Although, my friend literally lives seven short blocks away from the boardwalk, we still packed up his car and drove to a spot away from the pier nearly a dozen blocks southeast of his locale. We left prematurely early to ensure a spot. Parking locations along Long Beach, are few and far between. The majority of the time, drivers are just making their own spots within the thin spaces between vehicles along either corner of a One-Way sidewalk. You’d be lucky to grab anything along the angled lined parking. We happened to find the best spot, closest on the sidewalk to the beach access opening without breaking any parking violations. My friend with his arsenal of gear ranged from a surfboard, surfboard case, wax, wetsuit, SPF 50 sunscreen, bathing suit, outdoor speakers, water bottle, towel etc. All I had was my swimsuit, towel, sunscreen, and a small black bag to hold my wallet, phone, and car keys.

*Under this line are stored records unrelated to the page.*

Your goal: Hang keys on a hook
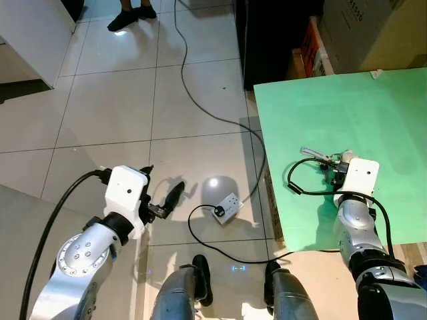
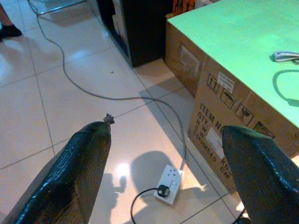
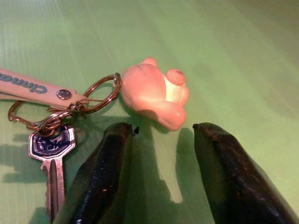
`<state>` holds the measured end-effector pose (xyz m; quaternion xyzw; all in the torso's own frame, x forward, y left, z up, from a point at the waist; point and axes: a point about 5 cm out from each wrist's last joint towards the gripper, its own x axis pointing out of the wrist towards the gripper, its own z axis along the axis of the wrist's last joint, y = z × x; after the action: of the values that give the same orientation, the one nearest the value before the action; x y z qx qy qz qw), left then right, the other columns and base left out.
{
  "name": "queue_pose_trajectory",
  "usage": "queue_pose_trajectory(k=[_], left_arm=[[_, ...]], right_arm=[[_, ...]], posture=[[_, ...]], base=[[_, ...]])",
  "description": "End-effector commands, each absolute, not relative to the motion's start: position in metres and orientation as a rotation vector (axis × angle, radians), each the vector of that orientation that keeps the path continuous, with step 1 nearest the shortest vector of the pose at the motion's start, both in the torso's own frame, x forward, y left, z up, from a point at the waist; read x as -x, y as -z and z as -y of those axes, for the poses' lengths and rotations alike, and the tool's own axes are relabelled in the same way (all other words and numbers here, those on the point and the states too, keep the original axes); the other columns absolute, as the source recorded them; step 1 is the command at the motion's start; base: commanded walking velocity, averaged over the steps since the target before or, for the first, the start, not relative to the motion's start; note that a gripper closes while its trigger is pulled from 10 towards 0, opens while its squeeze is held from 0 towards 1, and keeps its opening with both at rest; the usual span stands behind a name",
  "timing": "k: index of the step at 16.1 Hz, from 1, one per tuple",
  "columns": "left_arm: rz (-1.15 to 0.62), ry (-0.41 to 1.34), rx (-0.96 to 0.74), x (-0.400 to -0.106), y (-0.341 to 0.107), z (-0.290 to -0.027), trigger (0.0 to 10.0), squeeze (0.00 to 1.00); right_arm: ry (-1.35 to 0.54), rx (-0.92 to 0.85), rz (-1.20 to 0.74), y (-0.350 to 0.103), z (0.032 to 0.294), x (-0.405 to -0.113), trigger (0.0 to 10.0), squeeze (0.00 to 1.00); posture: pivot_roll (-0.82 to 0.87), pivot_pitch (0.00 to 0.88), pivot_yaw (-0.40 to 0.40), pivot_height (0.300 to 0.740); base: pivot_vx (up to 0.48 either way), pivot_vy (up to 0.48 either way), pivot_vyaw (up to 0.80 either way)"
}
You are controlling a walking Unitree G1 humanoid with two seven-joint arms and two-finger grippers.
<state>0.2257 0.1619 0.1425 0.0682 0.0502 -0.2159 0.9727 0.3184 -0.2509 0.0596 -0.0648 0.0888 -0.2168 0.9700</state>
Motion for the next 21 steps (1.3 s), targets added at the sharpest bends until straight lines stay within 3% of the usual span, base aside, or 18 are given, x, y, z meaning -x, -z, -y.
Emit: queue_pose_trajectory(k=[1,2,3,5,6,7,10,12,13,17,21], left_arm=[[-0.130,0.437,-0.136,-0.223,-0.136,-0.162,10.0,0.00],[-0.131,0.438,-0.135,-0.224,-0.135,-0.162,10.0,0.00],[-0.126,0.433,-0.128,-0.227,-0.134,-0.161,10.0,0.00],[-0.117,0.433,-0.117,-0.230,-0.134,-0.159,10.0,0.00],[-0.110,0.440,-0.107,-0.230,-0.134,-0.156,10.0,0.00],[-0.107,0.446,-0.102,-0.231,-0.134,-0.154,10.0,0.00],[-0.105,0.453,-0.096,-0.231,-0.133,-0.153,10.0,0.00],[-0.103,0.454,-0.095,-0.234,-0.132,-0.152,10.0,0.00],[-0.101,0.454,-0.094,-0.235,-0.133,-0.152,10.0,0.00],[-0.097,0.443,-0.096,-0.233,-0.133,-0.154,10.0,0.00],[-0.101,0.428,-0.104,-0.229,-0.133,-0.158,10.0,0.00]], right_arm=[[0.439,0.139,-0.177,-0.056,0.252,-0.314,0.0,0.00],[0.428,0.135,-0.161,-0.057,0.248,-0.314,0.0,0.00],[0.343,0.123,-0.148,-0.050,0.222,-0.311,0.0,0.00],[0.300,0.131,-0.145,-0.045,0.202,-0.307,0.0,0.00],[0.288,0.138,-0.125,-0.046,0.191,-0.303,3.6,0.00],[0.279,0.154,-0.100,-0.048,0.184,-0.300,10.0,0.00],[0.258,0.193,-0.049,-0.055,0.175,-0.297,10.0,0.00],[0.283,0.243,-0.009,-0.065,0.184,-0.303,10.0,0.00],[0.306,0.245,-0.003,-0.070,0.193,-0.308,10.0,1.00],[0.388,0.250,-0.042,-0.080,0.224,-0.324,10.0,1.00],[0.389,0.218,-0.046,-0.086,0.228,-0.331,10.0,1.00]], posture=[[0.00,0.318,0.109,0.740],[-0.01,0.317,0.105,0.740],[-0.02,0.311,0.097,0.740],[-0.04,0.307,0.094,0.740],[-0.04,0.305,0.093,0.740],[-0.04,0.306,0.093,0.740],[-0.05,0.306,0.098,0.740],[-0.05,0.305,0.098,0.740],[-0.05,0.305,0.098,0.740],[-0.02,0.313,0.088,0.740],[-0.01,0.320,0.087,0.740]], base=[[0.000,0.000,0.00],[0.000,0.000,0.00],[0.000,0.000,0.00],[0.000,0.000,0.00],[0.000,0.000,0.00],[0.000,0.000,0.00],[0.000,0.000,0.00],[0.000,0.000,0.00],[0.000,0.000,0.00],[0.000,0.000,0.00],[0.000,0.000,0.00]])
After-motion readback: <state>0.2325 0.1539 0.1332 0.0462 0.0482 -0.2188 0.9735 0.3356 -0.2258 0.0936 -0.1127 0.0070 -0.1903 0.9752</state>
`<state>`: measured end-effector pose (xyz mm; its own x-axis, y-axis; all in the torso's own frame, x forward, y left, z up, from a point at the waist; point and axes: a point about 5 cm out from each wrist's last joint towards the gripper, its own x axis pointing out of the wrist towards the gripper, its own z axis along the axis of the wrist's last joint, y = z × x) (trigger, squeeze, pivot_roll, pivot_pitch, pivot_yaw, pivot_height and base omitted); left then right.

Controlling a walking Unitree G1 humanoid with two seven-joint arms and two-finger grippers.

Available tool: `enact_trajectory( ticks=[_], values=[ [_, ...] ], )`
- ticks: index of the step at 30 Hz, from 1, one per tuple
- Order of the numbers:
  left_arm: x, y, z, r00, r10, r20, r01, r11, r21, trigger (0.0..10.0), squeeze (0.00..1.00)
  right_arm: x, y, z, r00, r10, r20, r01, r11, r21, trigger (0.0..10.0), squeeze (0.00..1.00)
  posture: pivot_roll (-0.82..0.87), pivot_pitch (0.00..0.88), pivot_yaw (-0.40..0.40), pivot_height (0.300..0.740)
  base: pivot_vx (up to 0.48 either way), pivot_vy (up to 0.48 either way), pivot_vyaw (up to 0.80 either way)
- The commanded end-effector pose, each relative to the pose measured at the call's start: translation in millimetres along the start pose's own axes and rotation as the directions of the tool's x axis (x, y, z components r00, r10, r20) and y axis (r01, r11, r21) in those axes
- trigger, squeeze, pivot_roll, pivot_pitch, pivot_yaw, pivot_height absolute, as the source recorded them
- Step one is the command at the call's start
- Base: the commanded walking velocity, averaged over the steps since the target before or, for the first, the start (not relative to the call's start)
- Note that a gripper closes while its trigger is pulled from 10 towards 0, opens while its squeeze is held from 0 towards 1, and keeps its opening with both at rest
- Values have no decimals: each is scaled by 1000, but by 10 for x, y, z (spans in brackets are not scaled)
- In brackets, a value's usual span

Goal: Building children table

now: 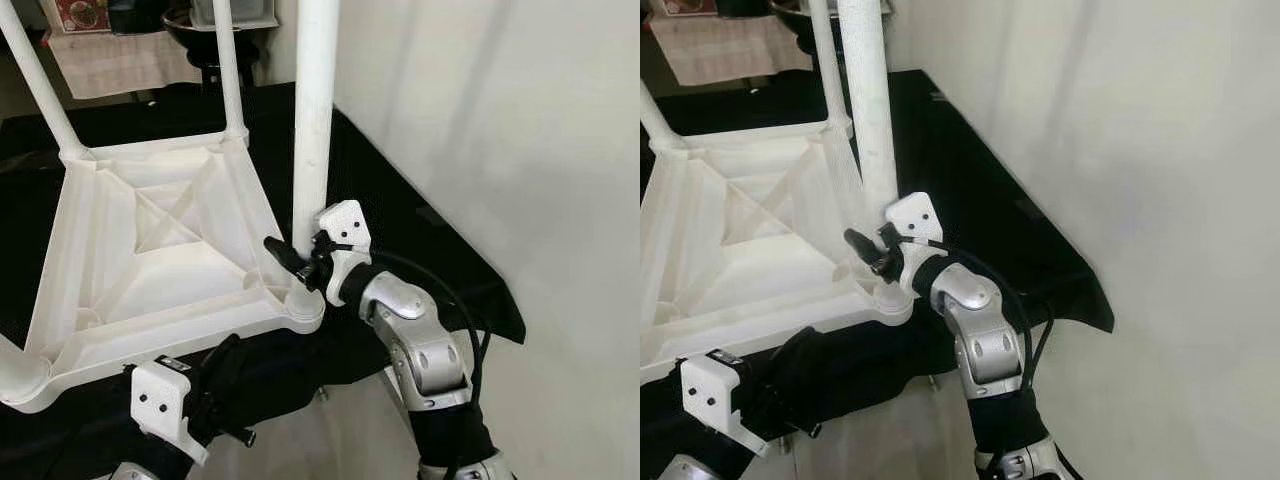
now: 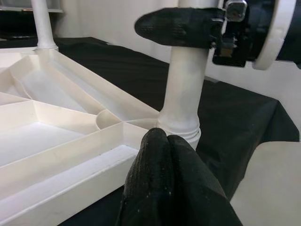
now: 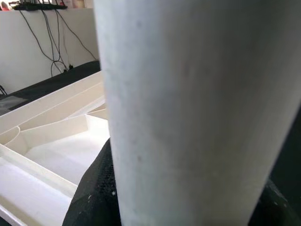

We then quickly met the three instructors, a middle-aged man named Elliot, who seemed to be out of place, and two young females. Elliot’s personality is something you would see Robert De Niro perform in Goodfellas. He has an intense Italian personality with a light sense of sarcasm. I liked him immediately. My friend went to the same lesson with the same guy a few weeks prior. This man tends to teach his lessons with more pressure as opposed to the two girl instructors, Katelynn, and McKayla. They were nice and easygoing. The darkened tan man may have been a drill sergeant back in his youth. Elliot had this golden smile as he looked far over the horizon and shook our hands, admitting to us that the waves that day were perfect.
Since we still had two hours until the lesson, we both decided to make camp by the border of where surfers and swimmers were allowed to mingle in the water depths, managed by lifeguards and colored flags (yellow and green). Without a wetsuit, I dove into the active waves. I immediately pulled out of the water feeling refueled and cleaned. I never felt more refreshed in my life. The ocean was vibrantly clean that day. I decided to stay in the water as I swam with my friend to attempt surfing with his board. For those who are wondering, my friend has a 8 foot 6 inch long vertical stripped board containing three fins and a rounded tail. He even waxed the surface of his board before dropping it into the water. Wax and sand helps add traction to the board. My feet never boarded the craft, but it was fun to finally have my body on top of a surfboard while being surrounded by experienced surfers.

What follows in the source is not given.